Amir Khadir a tenu un propos diffamatoire en comparant l'homme d'affaires Marcel Melançon à un «bag man» pour le Parti Québécois. Mais il n'y pas eu d'autre diffamation et il n'aura pas à payer de dommages. De la même manière, M. Khadir est lui aussi débouté, car ce qu'il voyait comme une poursuite bâillon n'en est pas une.

C'est ce qui se dégage du jugement rendu mercredi, par le juge de la Cour supérieure Brian Riordan. Dans cette affaire, M. Melançon poursuivait M. Khadir pour des propos que ce dernier avait tenus à son endroit en deux occasions, à l'automne 2013, à l'émission de Benoît Dutrizac, sur les ondes du 98,5.

Le 26 septembre, M. Khadir avait dit:  «L'essentiel, c'est tout ce financement rattaché à des cadeaux. Monsieur Sauvé essentiellement c'est quoi, c'est que c'est un collecteur de fonds du PQ, du Parti Québécois, pas le seul d'ailleurs, le plus important c'était Marcel Melançon, l'ami et l'associé de Tony Accurso à la fin des années 90 début des années 2000... Mais les cocktails de financement où étaient les SNC Lavalin, où étaient des compagnies pharmaceutiques, des compagnies de construction, organisés par Marcel Melançon, c'était monnaie courante. Marcel Melançon, c'est celui qui donnait des le cours 101 de financement illégal à Jean Brault, qui en a parlé à la Commission Gomery.»

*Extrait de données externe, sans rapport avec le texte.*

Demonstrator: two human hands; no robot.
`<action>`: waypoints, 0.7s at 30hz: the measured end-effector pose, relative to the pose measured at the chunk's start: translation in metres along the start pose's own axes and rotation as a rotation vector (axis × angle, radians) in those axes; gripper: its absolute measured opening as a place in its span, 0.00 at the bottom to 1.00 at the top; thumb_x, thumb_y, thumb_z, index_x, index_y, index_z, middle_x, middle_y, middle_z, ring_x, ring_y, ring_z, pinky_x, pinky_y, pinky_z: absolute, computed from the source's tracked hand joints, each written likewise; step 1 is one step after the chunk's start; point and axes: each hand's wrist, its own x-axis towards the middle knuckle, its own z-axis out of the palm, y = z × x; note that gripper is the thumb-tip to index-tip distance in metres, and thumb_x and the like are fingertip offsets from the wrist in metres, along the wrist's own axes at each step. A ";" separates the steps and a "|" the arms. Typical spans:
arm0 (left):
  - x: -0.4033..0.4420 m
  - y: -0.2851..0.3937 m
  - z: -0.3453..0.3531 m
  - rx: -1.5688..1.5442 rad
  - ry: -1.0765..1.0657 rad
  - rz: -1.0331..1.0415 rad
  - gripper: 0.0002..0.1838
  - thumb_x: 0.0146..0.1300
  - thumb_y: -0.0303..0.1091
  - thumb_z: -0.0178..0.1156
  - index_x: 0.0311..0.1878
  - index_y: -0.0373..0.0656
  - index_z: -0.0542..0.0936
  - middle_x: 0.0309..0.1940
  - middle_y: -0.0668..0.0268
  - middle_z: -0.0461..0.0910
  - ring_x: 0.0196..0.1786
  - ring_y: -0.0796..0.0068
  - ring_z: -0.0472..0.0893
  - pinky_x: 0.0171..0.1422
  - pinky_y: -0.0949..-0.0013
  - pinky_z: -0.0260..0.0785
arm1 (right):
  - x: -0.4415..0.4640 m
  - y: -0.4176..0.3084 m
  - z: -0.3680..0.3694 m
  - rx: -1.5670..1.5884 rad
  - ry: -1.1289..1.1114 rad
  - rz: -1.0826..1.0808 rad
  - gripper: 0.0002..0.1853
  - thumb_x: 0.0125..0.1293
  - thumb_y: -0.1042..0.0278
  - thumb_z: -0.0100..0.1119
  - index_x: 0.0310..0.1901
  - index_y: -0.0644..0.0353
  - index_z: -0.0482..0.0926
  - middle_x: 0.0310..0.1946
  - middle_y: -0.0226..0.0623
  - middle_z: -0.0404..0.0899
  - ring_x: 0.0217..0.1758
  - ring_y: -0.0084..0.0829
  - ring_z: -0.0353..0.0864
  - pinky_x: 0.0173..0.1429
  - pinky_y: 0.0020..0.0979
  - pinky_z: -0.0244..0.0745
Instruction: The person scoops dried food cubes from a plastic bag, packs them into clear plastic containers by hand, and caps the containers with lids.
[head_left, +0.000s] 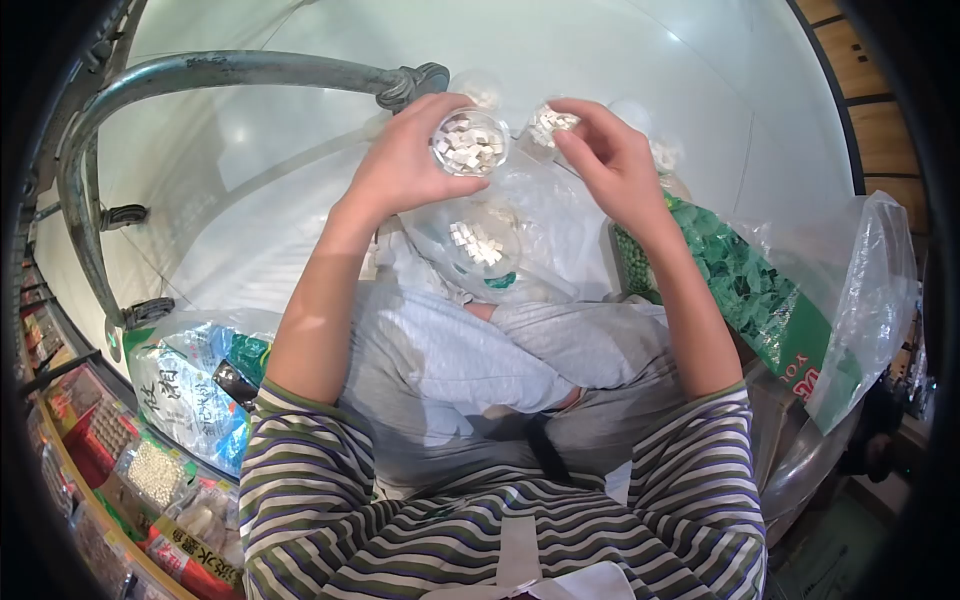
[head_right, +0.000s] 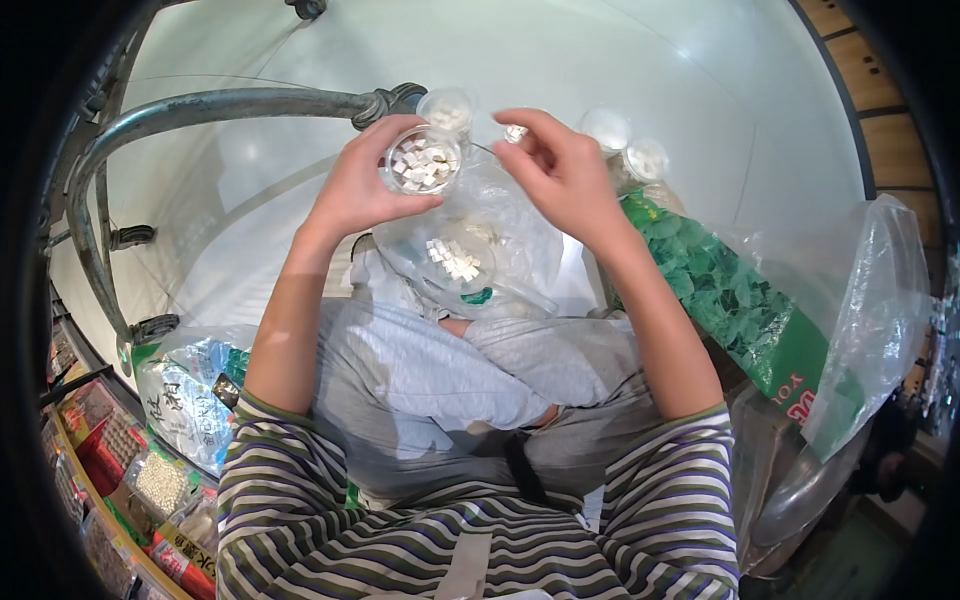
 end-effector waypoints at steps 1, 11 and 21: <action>0.000 0.000 -0.002 0.075 0.015 -0.022 0.42 0.39 0.41 0.80 0.61 0.41 0.77 0.54 0.58 0.82 0.55 0.61 0.83 0.61 0.62 0.76 | -0.007 0.009 -0.010 -0.007 0.002 0.000 0.13 0.68 0.67 0.66 0.52 0.61 0.84 0.24 0.25 0.76 0.24 0.15 0.68 0.30 0.24 0.67; 0.003 -0.012 -0.021 0.385 0.214 -0.145 0.40 0.38 0.46 0.81 0.57 0.40 0.79 0.50 0.56 0.85 0.54 0.56 0.84 0.60 0.59 0.76 | -0.055 0.071 -0.068 -0.461 -0.212 0.288 0.16 0.66 0.60 0.61 0.46 0.64 0.84 0.31 0.46 0.85 0.35 0.44 0.84 0.43 0.41 0.77; 0.005 -0.021 -0.022 -0.600 0.327 -0.118 0.34 0.59 0.27 0.73 0.67 0.42 0.68 0.58 0.59 0.77 0.61 0.67 0.77 0.63 0.65 0.73 | -0.039 0.058 -0.076 -0.623 -0.016 0.308 0.14 0.69 0.62 0.56 0.35 0.64 0.82 0.30 0.56 0.81 0.38 0.58 0.81 0.44 0.51 0.75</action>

Après avoir reçu une mise en demeure de M. Melançon, M. Khadir s'était excusé par lettre, en novembre, et avait retiré ses paroles. Par contre, il avait récidivé trois semaines plus tard, encore à l'émission de M. Dutrizac. Il commentait la perquisition effectuée chez la soeur de Marc Bibeau. M. Dutrizac suggérait que M. Bibeau était un collecteur de fonds.

M. Khadir avait répliqué : «Ce qu'on appelle traditionnellement un bag man, un peu comme Monsieur Marcel Melançon agissait auprès du PQ à la fin des années 90, lorsqu'on a eu un rapport sur toute l'influence du milieu de la construction aussi dans le financement du Parti Québéois... Marcel Melançon, principal argentier du Parti Québécois à la fin des années 90, de maintenant s'asseoir sur des projets immobiliers de 500 millions de dollars, 500 millions de dollars juste à l'entour de l'hôpital, et ça c'est parfois sur des zones humides...»

Hormis le mot bag man, qui peut être considéré comme péjoratif, le juge conclut que les propos de M. Khadir étaient substantiellement vrais. Il peut y avoir diffamation même si les propos sont vrais, mais dans le cas présent, après avoir analysé le tout, le juge conclut que ce n'est pas le cas.

Au feu

M. Khadir s'est défendu en disant que c'était son rôle de poser des questions et ouvrir des débats sur les circonstances qui peuvent masquer de la corruption. Quand il voit de la fumée, il croit que c'est son devoir de crier «au feu.»

«C'est louable, certes, écrit le juge. Mais avant de crier au feu, il a l'obligation de vérifier si c'est vraiment de la fumée qu'il voit ou juste du brouillard matinal.»

Le juge note que M. Melançon occupait le poste principal du financement pour le camp du Oui au référendum de 1995. Ce n'est pas une injure d'associer son nom avec une activité légale et louable dans un contexte de démocratie ouverte, signale le juge. M. Melançon a aussi été associé en affaires avec Tony Accurso. Même si cette association a pris fin en 1999, le juge croit qu'il est peu probable que M. Melançon «réussisse à sortir d'en dessous de ce nuage qui assombrit sa vie et sa réputation.»

«Comment condamner le défendeur (Khadir) pour avoir- possiblement et seulement un peu- dépassé les limites ordinaires de la prudence dans sa lutte contre la corruption ? Comment trouver fautif le fait d'avoir, dans l'accomplissement de son devoir public, cassé quelques post, quelques petits pots comparés aux enjeux sociaux à risque ? Ce tribunal ne peut le faire», a noté le juge Riordan.